* _WORK TO BE COMPLETED_
Omitting the pictures, print every line below exactly as it stands.

* _DATA PROVIDED_
----

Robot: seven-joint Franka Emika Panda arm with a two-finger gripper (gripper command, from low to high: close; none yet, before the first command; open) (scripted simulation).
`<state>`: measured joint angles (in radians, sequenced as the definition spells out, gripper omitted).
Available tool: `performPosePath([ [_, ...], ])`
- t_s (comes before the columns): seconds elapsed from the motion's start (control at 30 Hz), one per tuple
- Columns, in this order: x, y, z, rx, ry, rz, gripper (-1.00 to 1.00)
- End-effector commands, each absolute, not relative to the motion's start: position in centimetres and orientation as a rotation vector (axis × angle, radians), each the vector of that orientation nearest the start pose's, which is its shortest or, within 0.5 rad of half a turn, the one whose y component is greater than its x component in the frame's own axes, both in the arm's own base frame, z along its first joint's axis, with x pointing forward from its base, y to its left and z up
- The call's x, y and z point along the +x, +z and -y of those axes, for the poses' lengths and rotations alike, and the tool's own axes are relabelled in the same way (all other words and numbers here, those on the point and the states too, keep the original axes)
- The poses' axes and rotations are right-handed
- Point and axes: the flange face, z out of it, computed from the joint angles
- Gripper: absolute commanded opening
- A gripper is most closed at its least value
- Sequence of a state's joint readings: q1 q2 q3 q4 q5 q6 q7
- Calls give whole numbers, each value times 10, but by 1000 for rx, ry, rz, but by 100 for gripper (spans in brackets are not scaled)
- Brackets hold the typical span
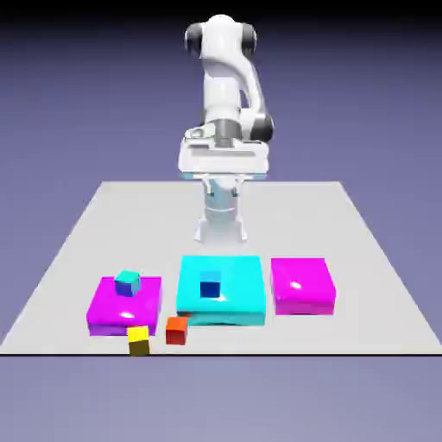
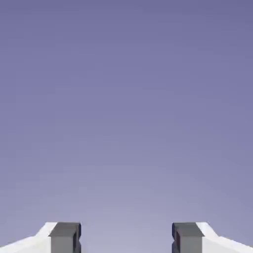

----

* _OUTPUT FOR THIS EXERCISE_
Robot: seven-joint Franka Emika Panda arm with a two-finger gripper (gripper command, from low to high: close; none yet, before the first command; open) (scripted simulation).
`<state>`: measured joint angles (in radians, sequenced as the definition spells out, gripper omitted).
Available tool: `performPosePath([ [_, ...], ])`
- t_s (comes before the columns): seconds elapsed from the motion's start (control at 30 Hz), one per tuple
- Columns, in this order: x, y, z, rx, ry, rz, gripper (-1.00 to 1.00)
- End-effector commands, each absolute, not relative to the motion's start: position in centimetres and orientation as a rotation vector (axis × angle, radians), each the vector of that orientation nearest the start pose's, which is its shortest or, within 0.5 rad of half a turn, the one whose y component is greater than its x component in the frame's own axes, both in the arm's own base frame, z along its first joint's axis, with x pointing forward from its base, y to its left and z up
- The call's x, y and z point along the +x, +z and -y of those axes, for the poses' lengths and rotations alike, and the tool's own axes are relabelled in the same way (all other words and numbers here, those on the point and the states too, keep the original axes)
- The poses' axes and rotations are right-handed
- Point and axes: the flange face, z out of it, computed from the joint angles
- Gripper: absolute commanded opening
- A gripper is most closed at its least value
- Sequence of a state's joint readings: q1 q2 q3 q4 q5 q6 q7
- Calls give whole numbers, each value times 10, but by 1000 for rx, ry, rz, but by 100 for gripper (spans in brackets are not scaled)
- Brackets hold the typical span

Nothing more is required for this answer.